* Task prompt *
Starting with the first line of the records, write out each line exactly until you have included the line containing "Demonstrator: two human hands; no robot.".

##### Data for analysis

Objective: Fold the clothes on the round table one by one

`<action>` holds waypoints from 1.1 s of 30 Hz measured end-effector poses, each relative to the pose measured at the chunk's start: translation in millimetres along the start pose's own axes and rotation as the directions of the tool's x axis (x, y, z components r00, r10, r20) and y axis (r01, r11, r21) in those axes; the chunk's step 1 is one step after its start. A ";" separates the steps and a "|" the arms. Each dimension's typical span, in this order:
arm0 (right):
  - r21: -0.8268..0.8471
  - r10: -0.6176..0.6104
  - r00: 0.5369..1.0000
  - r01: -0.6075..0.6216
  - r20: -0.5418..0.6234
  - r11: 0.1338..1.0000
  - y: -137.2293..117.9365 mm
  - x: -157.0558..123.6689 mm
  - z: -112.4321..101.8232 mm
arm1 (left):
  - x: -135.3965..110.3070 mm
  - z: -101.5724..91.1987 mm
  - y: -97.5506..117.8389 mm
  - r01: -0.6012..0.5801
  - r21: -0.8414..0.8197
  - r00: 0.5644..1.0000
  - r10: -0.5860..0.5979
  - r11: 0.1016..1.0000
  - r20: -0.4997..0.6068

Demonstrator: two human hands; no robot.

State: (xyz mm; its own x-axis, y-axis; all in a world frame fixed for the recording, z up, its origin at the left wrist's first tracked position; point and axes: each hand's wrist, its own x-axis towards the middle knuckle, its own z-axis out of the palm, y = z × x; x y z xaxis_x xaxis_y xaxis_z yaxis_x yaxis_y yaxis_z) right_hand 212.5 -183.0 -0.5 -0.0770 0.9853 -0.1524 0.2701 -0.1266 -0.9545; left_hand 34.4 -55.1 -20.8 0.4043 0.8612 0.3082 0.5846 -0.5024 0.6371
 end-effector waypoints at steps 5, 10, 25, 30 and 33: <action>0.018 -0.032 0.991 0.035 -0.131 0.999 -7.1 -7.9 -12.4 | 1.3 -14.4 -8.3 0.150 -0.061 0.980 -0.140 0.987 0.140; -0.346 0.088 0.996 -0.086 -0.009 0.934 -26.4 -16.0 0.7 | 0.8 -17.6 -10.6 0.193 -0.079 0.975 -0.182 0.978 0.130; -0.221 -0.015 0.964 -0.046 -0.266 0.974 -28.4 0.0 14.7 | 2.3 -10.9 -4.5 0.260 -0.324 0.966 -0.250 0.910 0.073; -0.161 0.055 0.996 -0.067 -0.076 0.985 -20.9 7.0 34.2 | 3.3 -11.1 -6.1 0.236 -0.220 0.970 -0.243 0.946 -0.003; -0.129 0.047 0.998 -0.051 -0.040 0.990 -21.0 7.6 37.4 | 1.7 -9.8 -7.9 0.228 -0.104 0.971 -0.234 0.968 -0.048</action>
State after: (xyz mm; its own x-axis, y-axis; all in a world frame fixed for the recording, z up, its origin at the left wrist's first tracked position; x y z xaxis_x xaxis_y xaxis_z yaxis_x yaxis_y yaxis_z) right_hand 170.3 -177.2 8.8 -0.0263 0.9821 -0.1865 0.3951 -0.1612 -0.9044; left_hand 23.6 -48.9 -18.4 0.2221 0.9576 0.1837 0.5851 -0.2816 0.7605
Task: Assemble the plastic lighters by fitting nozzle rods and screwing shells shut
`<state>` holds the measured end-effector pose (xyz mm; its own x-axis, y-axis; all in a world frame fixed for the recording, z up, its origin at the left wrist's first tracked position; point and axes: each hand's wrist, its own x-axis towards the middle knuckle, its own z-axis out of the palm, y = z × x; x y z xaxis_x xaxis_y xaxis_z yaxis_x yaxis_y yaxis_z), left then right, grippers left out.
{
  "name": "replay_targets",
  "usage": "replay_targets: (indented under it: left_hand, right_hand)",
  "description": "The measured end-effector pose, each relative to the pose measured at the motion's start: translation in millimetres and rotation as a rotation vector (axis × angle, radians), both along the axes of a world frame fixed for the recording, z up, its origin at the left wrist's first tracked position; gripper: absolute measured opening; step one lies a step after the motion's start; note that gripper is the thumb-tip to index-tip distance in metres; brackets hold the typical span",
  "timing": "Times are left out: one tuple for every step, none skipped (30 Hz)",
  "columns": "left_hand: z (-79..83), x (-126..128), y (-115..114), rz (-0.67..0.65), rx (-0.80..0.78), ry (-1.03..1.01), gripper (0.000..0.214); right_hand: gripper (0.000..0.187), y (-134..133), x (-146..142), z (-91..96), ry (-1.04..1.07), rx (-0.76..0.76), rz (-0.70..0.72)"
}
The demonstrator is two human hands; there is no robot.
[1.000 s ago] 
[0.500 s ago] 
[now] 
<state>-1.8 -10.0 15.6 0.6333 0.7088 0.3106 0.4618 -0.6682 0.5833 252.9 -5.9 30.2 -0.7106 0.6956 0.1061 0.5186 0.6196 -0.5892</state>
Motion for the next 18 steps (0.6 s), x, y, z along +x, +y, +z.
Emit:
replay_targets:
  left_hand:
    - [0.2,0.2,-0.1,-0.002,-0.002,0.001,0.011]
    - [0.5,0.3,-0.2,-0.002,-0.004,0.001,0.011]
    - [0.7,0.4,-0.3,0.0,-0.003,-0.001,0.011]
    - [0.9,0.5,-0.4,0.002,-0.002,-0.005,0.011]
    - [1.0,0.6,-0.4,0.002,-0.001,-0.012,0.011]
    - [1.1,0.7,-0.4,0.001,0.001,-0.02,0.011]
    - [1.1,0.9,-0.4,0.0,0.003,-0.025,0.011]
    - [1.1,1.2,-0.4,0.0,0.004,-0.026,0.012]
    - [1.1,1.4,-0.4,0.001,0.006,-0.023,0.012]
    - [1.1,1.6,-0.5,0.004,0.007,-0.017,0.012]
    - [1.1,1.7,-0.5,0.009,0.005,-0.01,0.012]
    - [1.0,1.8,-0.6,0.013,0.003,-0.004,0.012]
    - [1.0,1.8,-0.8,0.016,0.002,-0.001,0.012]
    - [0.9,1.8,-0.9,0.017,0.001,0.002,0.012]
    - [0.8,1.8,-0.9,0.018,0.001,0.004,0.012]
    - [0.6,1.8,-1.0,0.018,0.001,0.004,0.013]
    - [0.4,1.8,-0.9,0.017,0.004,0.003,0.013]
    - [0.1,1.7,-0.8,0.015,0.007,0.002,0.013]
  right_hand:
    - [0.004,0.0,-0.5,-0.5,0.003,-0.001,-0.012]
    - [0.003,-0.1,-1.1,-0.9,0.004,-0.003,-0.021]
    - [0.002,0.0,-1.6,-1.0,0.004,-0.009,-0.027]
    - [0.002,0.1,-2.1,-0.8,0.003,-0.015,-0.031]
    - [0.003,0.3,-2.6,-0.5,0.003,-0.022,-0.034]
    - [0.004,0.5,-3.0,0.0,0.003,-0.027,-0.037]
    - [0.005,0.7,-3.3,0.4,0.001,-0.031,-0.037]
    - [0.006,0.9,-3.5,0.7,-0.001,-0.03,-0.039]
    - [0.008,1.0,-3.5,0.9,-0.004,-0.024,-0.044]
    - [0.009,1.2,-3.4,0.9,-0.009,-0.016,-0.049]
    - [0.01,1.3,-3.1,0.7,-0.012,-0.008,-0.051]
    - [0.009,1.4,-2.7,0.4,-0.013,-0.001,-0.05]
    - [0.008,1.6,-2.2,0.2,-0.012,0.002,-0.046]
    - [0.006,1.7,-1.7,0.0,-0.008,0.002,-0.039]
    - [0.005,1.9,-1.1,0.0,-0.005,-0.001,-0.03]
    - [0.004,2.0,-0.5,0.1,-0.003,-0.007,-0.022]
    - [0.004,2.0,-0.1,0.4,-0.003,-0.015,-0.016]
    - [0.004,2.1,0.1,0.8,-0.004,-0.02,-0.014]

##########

* Result of the task *
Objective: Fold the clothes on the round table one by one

`<action>` holds waypoints from 1.1 s of 30 Hz measured end-effector poses, each relative to the pose measured at the chunk's start: translation in millimetres along the start pose's own axes and rotation as the directions of the tool's x axis (x, y, z components r00, r10, r20) and y axis (r01, r11, r21) in those axes; the chunk's step 1 is one step after its start. A ";" separates the steps and a "|" the arms. Each dimension's typical span, in this order:
arm0 (right):
  - r21: -0.8268..0.8471
  - r10: -0.6176..0.6104
  - r00: 0.5369..1.0000
  - r01: -0.6075..0.6216
  - r20: -0.5418..0.6234
  - r11: 0.1338..1.0000
  - y: -137.2293..117.9365 mm
  - x: -157.0558..123.6689 mm
  - z: -112.4321..101.8232 mm
arm1 (left):
  - x: -135.3965..110.3070 mm
  - z: -101.5724..91.1987 mm
  - y: -97.5506..117.8389 mm
  - r01: -0.6012..0.5801
  - r21: -0.8414..0.8197
  - r00: 0.5644..1.0000
  - r10: -0.5860..0.5979
  - r11: 0.1016..1.0000
  - r20: -0.4997..0.6068

Demonstrator: two human hands; no robot.

Output for this exercise is now complete.